_WHAT TO WORK ON_
Return only the stretch of the material below that begins with the line containing "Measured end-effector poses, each" and ends with the line containing "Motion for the", exactly; both of those lines belong to it.
===============
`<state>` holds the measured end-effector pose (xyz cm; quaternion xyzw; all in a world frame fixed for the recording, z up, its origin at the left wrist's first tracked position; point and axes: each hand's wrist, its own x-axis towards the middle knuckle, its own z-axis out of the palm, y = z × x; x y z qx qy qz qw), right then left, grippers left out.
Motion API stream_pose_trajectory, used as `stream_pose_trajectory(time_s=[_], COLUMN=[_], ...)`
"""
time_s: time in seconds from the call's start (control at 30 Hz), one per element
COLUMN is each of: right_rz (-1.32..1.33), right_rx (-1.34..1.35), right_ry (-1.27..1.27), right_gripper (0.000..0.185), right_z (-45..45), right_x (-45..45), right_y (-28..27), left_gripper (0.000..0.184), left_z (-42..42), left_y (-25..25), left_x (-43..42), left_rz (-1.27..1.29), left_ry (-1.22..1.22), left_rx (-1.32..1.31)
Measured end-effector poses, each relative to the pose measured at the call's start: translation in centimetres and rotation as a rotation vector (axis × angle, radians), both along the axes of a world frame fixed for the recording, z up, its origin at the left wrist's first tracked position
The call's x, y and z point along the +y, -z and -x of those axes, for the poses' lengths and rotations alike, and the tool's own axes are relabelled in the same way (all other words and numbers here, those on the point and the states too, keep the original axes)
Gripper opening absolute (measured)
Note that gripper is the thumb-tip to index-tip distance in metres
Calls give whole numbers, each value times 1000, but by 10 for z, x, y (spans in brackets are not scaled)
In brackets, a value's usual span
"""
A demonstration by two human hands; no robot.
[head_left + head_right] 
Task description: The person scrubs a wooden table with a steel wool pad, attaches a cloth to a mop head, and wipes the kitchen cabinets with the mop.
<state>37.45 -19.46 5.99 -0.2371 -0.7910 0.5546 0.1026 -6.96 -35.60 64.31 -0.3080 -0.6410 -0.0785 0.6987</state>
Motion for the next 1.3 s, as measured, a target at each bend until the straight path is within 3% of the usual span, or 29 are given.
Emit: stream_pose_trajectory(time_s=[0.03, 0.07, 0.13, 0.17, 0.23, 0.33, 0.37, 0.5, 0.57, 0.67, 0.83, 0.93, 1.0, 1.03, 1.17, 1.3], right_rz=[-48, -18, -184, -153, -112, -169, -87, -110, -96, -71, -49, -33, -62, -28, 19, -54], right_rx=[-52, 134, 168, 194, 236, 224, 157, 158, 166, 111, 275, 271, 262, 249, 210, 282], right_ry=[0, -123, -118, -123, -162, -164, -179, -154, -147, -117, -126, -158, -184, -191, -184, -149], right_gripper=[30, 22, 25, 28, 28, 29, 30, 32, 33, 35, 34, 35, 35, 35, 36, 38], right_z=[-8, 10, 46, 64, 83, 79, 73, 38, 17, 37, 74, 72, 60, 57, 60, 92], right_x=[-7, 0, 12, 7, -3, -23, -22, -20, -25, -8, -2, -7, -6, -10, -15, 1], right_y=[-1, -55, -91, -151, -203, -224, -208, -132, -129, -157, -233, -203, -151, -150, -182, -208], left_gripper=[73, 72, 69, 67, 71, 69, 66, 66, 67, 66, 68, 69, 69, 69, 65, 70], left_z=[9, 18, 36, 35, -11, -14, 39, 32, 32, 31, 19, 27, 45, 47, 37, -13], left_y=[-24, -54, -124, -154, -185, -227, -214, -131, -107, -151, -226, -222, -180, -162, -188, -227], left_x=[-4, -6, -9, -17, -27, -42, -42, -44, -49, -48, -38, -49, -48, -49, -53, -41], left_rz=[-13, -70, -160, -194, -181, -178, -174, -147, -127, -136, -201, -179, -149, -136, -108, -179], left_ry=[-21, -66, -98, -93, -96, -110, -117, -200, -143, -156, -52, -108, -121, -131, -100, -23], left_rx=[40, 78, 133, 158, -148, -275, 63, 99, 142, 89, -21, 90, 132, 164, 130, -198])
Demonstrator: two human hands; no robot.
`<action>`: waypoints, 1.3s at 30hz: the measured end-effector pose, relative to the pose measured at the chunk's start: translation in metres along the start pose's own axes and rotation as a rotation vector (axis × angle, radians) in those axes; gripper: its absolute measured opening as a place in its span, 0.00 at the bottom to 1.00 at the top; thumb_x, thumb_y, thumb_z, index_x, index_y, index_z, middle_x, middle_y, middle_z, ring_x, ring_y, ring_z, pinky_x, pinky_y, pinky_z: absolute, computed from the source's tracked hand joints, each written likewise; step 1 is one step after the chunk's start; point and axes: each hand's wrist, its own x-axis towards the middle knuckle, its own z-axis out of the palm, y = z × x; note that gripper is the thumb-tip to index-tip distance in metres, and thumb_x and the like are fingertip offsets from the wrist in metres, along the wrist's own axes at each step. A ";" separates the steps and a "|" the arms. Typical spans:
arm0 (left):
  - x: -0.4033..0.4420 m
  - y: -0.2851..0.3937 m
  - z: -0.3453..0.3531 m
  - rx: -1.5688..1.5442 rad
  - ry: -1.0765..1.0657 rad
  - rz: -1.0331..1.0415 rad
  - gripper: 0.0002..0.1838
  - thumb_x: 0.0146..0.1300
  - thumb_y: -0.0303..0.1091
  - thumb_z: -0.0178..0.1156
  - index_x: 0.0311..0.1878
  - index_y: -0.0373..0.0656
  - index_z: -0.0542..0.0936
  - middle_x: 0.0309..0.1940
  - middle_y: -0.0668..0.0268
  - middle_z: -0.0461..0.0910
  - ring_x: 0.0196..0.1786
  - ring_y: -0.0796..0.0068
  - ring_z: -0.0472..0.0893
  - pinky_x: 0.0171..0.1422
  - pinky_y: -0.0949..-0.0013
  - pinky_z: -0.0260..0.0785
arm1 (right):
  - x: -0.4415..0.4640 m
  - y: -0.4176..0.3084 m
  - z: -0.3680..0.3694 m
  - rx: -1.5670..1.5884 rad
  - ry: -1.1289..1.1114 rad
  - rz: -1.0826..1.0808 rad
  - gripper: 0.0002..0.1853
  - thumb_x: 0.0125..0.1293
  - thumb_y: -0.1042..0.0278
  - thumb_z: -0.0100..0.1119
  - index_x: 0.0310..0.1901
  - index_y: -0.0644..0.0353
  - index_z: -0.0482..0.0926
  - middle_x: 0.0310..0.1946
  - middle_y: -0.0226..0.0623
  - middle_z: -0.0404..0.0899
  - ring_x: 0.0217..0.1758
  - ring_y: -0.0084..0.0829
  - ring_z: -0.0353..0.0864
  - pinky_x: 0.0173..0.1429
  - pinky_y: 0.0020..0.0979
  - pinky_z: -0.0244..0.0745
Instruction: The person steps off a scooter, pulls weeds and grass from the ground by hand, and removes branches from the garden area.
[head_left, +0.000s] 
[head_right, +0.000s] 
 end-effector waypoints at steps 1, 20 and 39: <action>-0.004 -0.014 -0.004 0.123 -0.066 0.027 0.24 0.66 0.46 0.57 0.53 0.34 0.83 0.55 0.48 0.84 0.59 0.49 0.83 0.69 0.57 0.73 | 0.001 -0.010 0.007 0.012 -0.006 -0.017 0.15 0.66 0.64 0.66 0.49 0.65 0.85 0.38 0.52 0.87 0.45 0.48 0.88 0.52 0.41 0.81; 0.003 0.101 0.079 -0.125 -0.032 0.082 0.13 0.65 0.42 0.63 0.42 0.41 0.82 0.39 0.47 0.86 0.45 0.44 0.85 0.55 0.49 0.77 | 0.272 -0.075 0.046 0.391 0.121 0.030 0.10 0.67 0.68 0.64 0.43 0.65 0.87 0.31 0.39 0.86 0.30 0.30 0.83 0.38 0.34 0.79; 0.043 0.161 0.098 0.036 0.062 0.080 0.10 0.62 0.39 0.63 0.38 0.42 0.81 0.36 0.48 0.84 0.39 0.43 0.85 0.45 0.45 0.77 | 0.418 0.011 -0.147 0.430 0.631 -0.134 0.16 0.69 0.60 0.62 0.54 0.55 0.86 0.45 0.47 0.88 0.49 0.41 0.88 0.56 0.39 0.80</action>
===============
_FINAL ANSWER_
Measured end-effector poses, each relative to the pose measured at the call's start: translation in centimetres and rotation as a rotation vector (axis × angle, radians), both along the axes of a world frame fixed for the recording, z up, its origin at the left wrist's first tracked position
The call's x, y and z point along the +y, -z and -x of those axes, for the poses' lengths and rotations alike, and the tool's own axes are relabelled in the same way (all other words and numbers here, those on the point and the states too, keep the original axes)
Gripper opening absolute (measured)
Note that gripper is the thumb-tip to index-tip distance in metres
Calls give whole numbers, each value times 1000, but by 10 for z, x, y (spans in brackets are not scaled)
In brackets, a value's usual span
"""
A demonstration by two human hands; no robot.
[head_left + head_right] 
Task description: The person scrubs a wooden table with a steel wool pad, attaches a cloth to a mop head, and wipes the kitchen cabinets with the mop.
<state>37.45 -19.46 5.99 -0.2371 -0.7910 0.5546 0.1026 -6.96 -35.60 64.31 -0.3080 -0.6410 -0.0785 0.6987</state>
Motion for the next 1.3 s, as measured, a target at each bend until the straight path is within 3% of the usual span, or 29 are given.

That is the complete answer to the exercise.